Clopidogrel pretreatment of benefit in PCI, data suggest
Pretreatment with clopidogrel in patients with recent ST-segment elevation myocardial infarction (STEMI) undergoing a percutaneous coronary intervention (PCI) reduces the incidence of cardiovascular death or ischaemic complications without a significant increase in bleeding, researchers suggest.

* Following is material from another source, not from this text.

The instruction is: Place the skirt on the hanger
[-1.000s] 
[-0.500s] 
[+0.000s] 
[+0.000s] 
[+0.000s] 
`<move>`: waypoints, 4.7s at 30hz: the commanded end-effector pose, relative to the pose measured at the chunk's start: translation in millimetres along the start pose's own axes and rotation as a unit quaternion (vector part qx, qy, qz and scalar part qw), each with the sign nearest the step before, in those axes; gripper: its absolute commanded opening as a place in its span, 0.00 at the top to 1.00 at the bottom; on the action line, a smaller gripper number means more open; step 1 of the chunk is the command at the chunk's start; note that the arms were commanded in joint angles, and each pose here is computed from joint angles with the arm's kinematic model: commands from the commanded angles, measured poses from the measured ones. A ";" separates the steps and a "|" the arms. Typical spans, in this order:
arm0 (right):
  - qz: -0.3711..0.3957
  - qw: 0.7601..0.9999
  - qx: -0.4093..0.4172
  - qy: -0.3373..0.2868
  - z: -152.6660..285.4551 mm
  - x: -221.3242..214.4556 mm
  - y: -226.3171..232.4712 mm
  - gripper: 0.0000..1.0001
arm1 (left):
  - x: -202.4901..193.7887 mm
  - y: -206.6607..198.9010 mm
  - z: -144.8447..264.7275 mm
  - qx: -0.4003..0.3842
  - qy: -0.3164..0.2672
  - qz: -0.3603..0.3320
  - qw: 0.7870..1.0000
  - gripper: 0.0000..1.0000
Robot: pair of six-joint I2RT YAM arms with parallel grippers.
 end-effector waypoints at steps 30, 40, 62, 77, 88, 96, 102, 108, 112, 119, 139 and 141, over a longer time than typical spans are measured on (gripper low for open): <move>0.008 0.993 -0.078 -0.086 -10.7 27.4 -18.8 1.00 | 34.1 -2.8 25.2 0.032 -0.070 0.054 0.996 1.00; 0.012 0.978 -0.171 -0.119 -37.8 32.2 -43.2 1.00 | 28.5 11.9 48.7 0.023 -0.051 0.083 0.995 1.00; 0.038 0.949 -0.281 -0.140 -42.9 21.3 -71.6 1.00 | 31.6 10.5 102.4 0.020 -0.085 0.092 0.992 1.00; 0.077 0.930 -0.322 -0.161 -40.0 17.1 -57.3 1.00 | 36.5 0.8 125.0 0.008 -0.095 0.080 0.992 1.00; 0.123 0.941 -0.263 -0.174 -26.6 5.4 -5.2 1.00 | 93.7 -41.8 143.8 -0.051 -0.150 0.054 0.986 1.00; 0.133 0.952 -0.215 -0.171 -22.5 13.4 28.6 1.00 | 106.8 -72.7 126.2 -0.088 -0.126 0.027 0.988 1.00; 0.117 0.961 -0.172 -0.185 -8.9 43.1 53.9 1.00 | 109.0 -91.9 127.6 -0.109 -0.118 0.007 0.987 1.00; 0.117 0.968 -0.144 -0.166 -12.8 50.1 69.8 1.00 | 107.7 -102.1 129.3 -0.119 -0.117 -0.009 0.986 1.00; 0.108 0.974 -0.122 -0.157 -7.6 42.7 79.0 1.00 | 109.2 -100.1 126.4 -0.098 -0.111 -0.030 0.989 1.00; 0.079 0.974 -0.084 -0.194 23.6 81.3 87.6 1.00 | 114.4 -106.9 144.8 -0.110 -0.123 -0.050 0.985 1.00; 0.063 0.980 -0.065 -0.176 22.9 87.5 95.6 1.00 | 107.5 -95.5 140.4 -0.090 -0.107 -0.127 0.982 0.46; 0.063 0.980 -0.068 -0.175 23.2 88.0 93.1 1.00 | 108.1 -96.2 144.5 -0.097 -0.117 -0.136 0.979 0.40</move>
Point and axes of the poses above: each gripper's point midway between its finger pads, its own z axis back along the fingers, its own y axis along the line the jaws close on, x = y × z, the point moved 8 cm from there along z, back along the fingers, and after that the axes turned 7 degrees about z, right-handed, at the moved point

Marc Sabatine, of Brigham and Women’s Hospital and Harvard Medical
School, Boston, and colleagues analysed data from 1,863 patients undergoing
PCI and compared clopidogrel pretreatment with treatment initiated at
the time of PCI.
Patients were randomised to receive aspirin plus either clopidogrel (300mg
loading dose followed by 75mg a day) or placebo, which was initiated with
fibrinolysis and given until angiography (two to eight days after initiation
of the study drug). Patients undergoing coronary stenting received open-label
clopidogrel after a diagnostic angiogram (ie, treatment was initiated
at the time of PCI).
The researchers found that incidence of cardiovascular death, MI or stroke
following PCI was reduced by 46 per cent following clopidogrel pretreatment
(P=0.008)
.
Pretreatment also reduced the incidence of MI or stroke before PCI (adjusted
odds ratio 0.62; P=0.03). The researchers estimate that, overall,
23 patients would need pretreatment with clopidogrel to prevent one cardiovascular
death, MI or stroke. No increase in major or minor bleeding was observed.
“These data add further support to the early use of clopidogrel
in STEMI and the broader strategy of clopidogrel pretreatment in patients
undergoing PCI,” the researchers conclude.